= EXERCISE OBJECTIVE =
Transcribe the listing exactly, so that nothing but the pictures is missing.

= INFORMATION SUPPLIED =
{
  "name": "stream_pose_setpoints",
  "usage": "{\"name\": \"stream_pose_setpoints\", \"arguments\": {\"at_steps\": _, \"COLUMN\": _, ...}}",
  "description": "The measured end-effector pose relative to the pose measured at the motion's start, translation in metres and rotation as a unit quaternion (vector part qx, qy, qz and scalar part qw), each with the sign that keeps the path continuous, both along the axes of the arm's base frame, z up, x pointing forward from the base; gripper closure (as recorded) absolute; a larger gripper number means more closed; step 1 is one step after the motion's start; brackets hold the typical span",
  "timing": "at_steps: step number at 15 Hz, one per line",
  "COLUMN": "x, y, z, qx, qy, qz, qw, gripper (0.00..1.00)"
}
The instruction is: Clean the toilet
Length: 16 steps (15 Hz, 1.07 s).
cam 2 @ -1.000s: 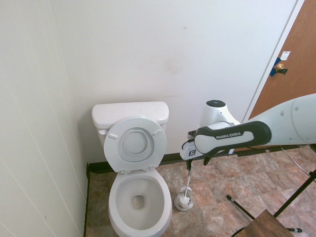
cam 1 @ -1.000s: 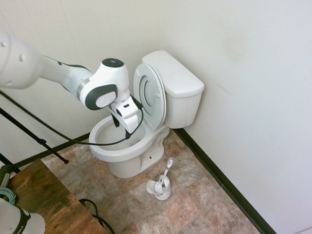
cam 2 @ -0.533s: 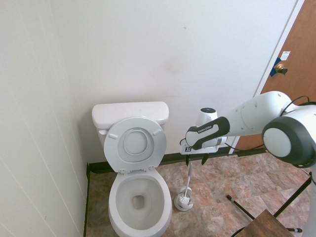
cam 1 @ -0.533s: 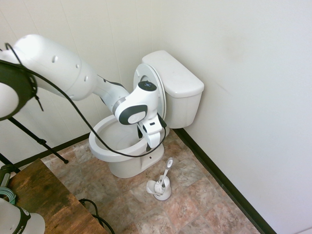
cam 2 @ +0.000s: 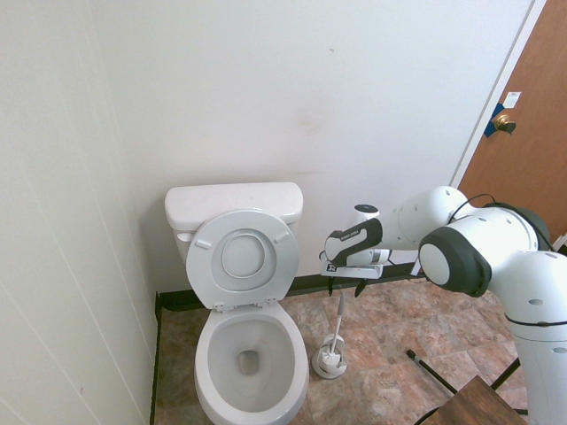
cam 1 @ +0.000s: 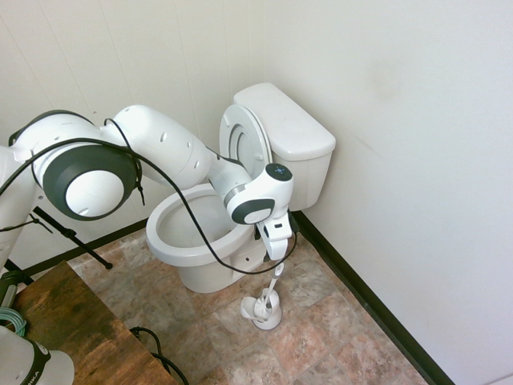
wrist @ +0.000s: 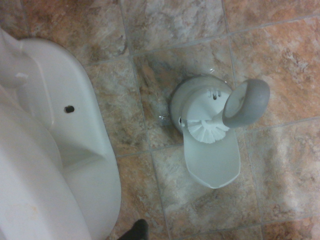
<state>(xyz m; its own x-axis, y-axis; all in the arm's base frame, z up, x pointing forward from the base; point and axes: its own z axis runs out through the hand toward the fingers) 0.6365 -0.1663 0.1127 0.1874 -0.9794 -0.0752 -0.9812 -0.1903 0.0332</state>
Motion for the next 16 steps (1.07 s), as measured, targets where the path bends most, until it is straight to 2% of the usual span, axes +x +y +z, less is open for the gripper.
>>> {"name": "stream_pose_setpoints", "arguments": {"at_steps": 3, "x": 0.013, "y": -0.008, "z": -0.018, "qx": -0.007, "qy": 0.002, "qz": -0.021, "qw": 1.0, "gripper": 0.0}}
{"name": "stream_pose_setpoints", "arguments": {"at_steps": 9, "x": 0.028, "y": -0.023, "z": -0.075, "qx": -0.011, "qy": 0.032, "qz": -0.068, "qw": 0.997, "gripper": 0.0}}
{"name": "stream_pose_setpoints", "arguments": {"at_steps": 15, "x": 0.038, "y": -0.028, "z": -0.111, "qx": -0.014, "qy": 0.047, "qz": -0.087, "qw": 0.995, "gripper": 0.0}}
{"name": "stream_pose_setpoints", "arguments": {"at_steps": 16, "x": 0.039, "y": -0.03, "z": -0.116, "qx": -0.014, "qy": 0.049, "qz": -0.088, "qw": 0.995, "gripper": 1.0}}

= ANSWER TO THIS EXERCISE =
{
  "name": "stream_pose_setpoints",
  "usage": "{\"name\": \"stream_pose_setpoints\", \"arguments\": {\"at_steps\": _, \"COLUMN\": _, ...}}",
  "description": "The measured end-effector pose relative to the pose measured at the motion's start, translation in metres and rotation as a unit quaternion (vector part qx, qy, qz and scalar part qw), each with the sign that keeps the path continuous, both along the axes of the arm's base frame, z up, x pointing forward from the base; gripper closure (as recorded) absolute; a larger gripper number means more closed; step 1 is one step after the motion's start; brackets hold the typical span",
  "timing": "at_steps: step number at 15 Hz, one per line",
  "COLUMN": "x, y, z, qx, qy, qz, qw, gripper (0.00..1.00)"
}
The instruction is: Clean the toilet
Length: 16 steps (15 Hz, 1.07 s).
cam 2 @ -1.000s: 
cam 1 @ -1.000s: 
cam 2 @ -0.533s: 
cam 1 @ -0.533s: 
cam 2 @ +0.000s: 
cam 1 @ +0.000s: 
wrist @ +0.000s: 
<state>(xyz m; its own x-axis, y-axis; all in the arm's base frame, z up, x pointing forward from the base; point and axes: its own z axis runs out through the hand toward the fingers) 0.6365 -0.1663 0.1127 0.1874 -0.9794 -0.0752 -0.9812 -0.1903 0.0332</state>
Motion for the next 16 steps (1.07 s), as measured, targets where the path bends most, until it is straight to 2% of the usual span, axes +x +y +z, less is open for the gripper.
>>> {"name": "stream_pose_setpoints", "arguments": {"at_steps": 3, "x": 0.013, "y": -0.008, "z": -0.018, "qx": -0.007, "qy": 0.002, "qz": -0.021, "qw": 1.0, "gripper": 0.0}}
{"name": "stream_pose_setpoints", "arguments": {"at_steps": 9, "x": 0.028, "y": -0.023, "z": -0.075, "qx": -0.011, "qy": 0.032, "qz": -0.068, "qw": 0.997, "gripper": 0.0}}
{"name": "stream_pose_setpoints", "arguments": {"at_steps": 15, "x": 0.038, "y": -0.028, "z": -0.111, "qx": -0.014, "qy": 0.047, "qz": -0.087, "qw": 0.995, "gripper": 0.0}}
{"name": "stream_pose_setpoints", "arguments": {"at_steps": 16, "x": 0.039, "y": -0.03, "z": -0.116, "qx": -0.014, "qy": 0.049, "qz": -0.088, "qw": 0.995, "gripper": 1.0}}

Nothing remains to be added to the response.